Do you notice that it seems to be taking boys longer to mature into adulthood? Do you know of any “basement boys,” emerging adults who “find not only free lodging, meals and security at home but also the freedom to come and go at will and, in the privacy of their converted subterranean lairs where no one will tell them to make their beds, to play endlessly on their Playstation consoles?” Perhaps you’ve also heard the complaint by many young women who ask, “Where have all the men gone?” It was questions like these that motivated historian Gary Cross to write his book Men to Boys: The Making of Modern Immaturity (Columbia University Press). Cross calls many in this generation, “boy-men” who “live for today, disdain pretense and formality, are ever open to new thrills and experiences, but also mocking convention in celebration of amoral fantasy, crude vulgarity, and unrestrained appetite, the boy-man makes a fetish of the ‘cool.’”

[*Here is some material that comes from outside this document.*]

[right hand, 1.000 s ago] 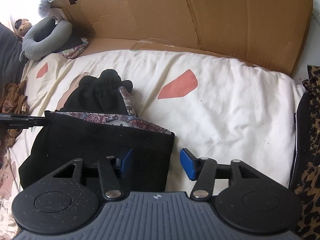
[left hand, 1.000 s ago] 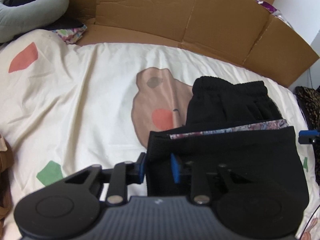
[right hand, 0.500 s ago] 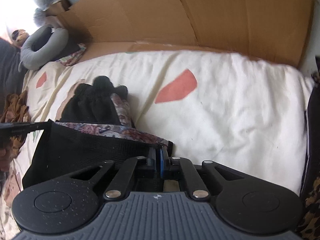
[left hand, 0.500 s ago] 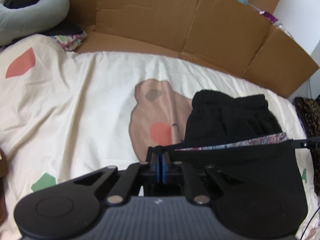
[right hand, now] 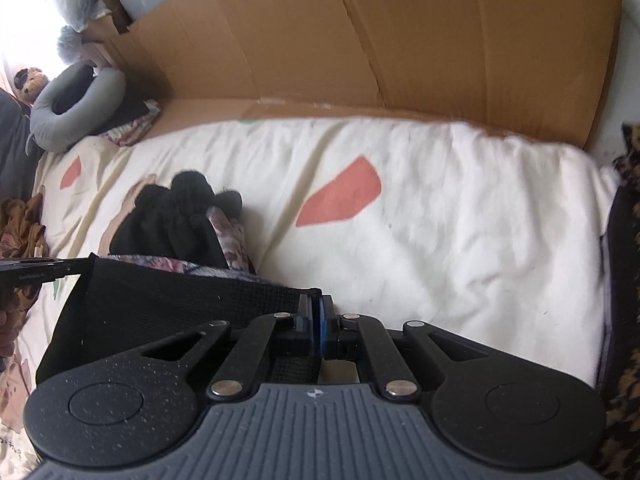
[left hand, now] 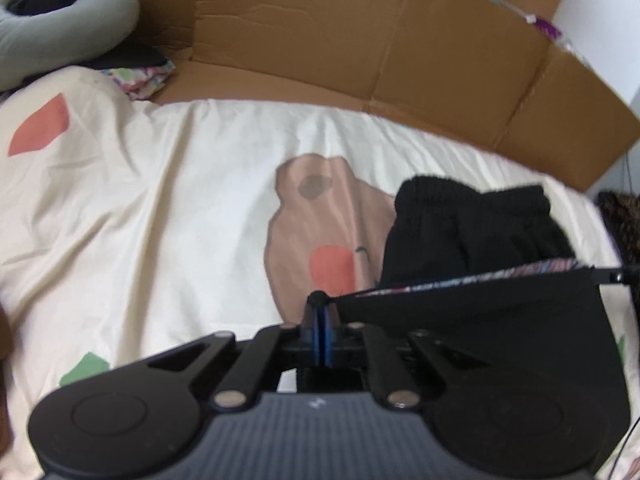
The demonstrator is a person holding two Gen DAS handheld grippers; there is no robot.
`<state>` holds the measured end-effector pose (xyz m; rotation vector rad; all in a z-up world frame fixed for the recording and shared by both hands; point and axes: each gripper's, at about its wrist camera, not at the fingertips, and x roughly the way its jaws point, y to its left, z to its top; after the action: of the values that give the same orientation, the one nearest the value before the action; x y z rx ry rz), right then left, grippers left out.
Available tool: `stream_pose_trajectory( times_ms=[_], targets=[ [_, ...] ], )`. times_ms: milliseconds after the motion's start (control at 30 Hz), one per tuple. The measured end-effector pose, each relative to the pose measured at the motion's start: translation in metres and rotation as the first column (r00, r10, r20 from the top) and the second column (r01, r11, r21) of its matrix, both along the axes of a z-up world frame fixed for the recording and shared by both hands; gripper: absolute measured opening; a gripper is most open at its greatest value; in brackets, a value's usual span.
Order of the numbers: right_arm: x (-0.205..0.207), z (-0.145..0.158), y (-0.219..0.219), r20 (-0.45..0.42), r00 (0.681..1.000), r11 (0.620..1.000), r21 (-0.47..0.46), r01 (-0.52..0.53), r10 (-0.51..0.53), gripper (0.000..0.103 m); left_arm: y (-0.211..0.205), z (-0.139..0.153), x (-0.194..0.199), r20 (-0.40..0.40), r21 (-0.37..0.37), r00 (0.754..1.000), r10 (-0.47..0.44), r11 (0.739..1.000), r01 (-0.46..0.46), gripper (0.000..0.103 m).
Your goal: Fold clothes
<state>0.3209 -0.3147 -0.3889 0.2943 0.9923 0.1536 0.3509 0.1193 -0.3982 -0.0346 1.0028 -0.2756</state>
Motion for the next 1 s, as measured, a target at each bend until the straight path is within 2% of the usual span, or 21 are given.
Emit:
stream_pose_trajectory(
  times_ms=[133,167,233,267,367,533,700,967,1000],
  targets=[
    [-0.002,-0.001,0.000,-0.007,1.000,1.000,-0.014,0.003,-0.004,0.012,-0.006,-0.003,-0.004,0.019,0.065,0.999,-0.031,0.997,0.029,0.020],
    [-0.003,-0.001,0.000,-0.008,1.000,1.000,-0.016,0.001,-0.001,0.017,-0.006,-0.004,-0.004,0.019,0.071,0.999,-0.033,0.997,0.031,0.024],
    [-0.005,-0.001,-0.001,-0.008,1.000,1.000,-0.016,0.001,-0.001,0.037,-0.003,-0.005,-0.003,0.013,0.063,1.000,-0.027,0.998,0.026,0.028],
    [-0.005,-0.001,-0.001,-0.009,1.000,1.000,-0.009,0.001,-0.001,0.039,-0.002,-0.005,-0.003,0.009,0.056,1.000,-0.024,0.998,0.023,0.028],
    [-0.005,-0.004,0.001,-0.015,1.000,1.000,0.004,-0.005,0.005,0.039,-0.001,-0.008,-0.001,0.001,0.047,1.000,-0.021,0.999,0.021,0.028],
    [0.002,-0.013,0.016,-0.034,0.999,0.998,-0.042,-0.038,0.036,0.039,-0.008,-0.012,0.001,0.005,0.062,0.999,-0.036,0.997,0.035,0.026],
    [0.006,-0.020,0.028,-0.041,0.997,0.991,-0.111,-0.070,0.066,0.039,-0.013,-0.014,0.001,0.005,0.060,0.999,-0.051,0.997,0.051,0.014],
    [0.009,-0.023,0.045,-0.031,0.992,0.972,-0.196,-0.127,0.123,0.037,-0.033,-0.018,0.001,-0.001,0.168,0.995,-0.097,0.981,0.096,0.013],
    [0.009,-0.023,0.046,-0.032,0.991,0.972,-0.195,-0.134,0.130,0.032,-0.036,-0.018,0.002,-0.006,0.176,0.996,-0.092,0.980,0.092,0.012]
  ],
)
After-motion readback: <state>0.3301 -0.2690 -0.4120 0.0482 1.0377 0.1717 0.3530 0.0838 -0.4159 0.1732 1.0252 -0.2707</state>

Part of the problem is that “rites of passage” that typically aided in the maturation of young people are fading away. Many are having a hard time finding career-oriented work right out of college, marriage and child rearing have been delayed (if not abandoned altogether), and the entertainment industry has made being young so much “fun” that it is hard to let go. Cross traces the history of models of maturity, but does not glorify the past or point to a “golden age” when all boys matured to responsible adulthood.
In Men to Boys, Cross combines historical analysis with contemporary illustrations to reveal a generation of immature young people who need better models of maturity. By reading this book, parents will gain insight into how their children are bombarded by the media to remain “youth,” and pastors will be forced to consider how the church can minister to future generations.